What the task asks >> In the data below, find every line with the word "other" and copy it.

Data block >>
▶
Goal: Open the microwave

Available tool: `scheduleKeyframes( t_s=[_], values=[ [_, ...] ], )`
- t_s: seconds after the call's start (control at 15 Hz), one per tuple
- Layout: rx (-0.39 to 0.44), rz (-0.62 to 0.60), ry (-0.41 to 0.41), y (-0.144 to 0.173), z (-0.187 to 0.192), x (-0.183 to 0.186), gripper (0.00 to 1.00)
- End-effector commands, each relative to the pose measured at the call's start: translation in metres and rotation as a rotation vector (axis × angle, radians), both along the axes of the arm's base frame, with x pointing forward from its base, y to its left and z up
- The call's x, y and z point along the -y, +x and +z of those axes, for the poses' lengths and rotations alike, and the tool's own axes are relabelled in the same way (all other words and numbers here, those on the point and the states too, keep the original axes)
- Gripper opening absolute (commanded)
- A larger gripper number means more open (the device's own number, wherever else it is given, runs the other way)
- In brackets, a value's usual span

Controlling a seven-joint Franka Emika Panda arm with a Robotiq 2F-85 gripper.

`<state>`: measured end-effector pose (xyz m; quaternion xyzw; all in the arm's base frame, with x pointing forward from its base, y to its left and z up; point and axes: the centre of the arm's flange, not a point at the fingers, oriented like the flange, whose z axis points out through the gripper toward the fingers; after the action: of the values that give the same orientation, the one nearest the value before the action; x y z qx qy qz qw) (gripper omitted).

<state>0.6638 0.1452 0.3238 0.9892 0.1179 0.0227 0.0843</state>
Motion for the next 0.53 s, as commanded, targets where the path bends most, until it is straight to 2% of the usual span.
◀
Solution to the problem >>
- The call's x, y and z point along the -y, +x and +z of those axes, for the poses' lengths and rotations alike, and the tool's own axes are relabelled in the same way (all other words and numbers here, those on the point and the states too, keep the original axes)
- A larger gripper number means more open (the device's own number, wherever else it is given, runs the other way)

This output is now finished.